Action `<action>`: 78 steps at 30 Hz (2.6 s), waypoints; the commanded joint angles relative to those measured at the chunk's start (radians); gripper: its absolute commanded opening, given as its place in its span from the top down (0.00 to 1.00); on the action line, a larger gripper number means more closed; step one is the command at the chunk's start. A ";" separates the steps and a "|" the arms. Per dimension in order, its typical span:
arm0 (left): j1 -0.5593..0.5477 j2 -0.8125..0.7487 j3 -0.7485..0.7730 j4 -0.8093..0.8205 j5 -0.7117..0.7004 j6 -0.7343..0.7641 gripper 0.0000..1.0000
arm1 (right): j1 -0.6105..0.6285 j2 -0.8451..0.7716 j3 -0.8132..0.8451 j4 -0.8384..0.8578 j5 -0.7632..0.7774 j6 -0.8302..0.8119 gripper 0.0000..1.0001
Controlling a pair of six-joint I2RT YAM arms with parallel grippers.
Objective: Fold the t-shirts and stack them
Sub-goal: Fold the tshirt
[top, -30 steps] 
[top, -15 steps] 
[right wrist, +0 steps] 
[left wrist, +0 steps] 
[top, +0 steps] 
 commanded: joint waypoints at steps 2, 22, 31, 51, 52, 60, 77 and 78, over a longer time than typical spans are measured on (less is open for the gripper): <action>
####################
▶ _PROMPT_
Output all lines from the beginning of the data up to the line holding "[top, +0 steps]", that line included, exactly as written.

▶ _THE COMPLETED TASK_
Action `<action>`: 78 steps at 30 Hz (2.6 s), waypoints; the commanded joint angles relative to those measured at the chunk's start (radians); gripper: its absolute commanded opening, given as its place in its span from the top down (0.00 to 1.00); on the action line, a larger gripper number means more closed; step one is the command at the chunk's start. A ";" separates the steps and a "|" the arms. Per dimension in order, its typical span:
arm0 (left): j1 -0.5593..0.5477 j2 -0.8125..0.7487 j3 -0.7485..0.7730 j4 -0.8093..0.8205 j5 -0.7117..0.7004 j6 -0.7343..0.7641 gripper 0.0000..1.0000
arm1 (right): j1 -0.6105..0.6285 j2 -0.8451..0.7716 j3 -0.8132..0.8451 j4 -0.8384..0.8578 j5 -0.7632..0.7774 j6 -0.8302..0.8119 gripper 0.0000..1.0001
Controlling a pair of six-joint I2RT YAM arms with parallel grippers.
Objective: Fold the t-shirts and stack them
Sub-goal: Fold the tshirt
[top, -30 steps] 
[top, -15 steps] 
[right wrist, +0 steps] 
[left wrist, +0 steps] 
[top, +0 steps] 

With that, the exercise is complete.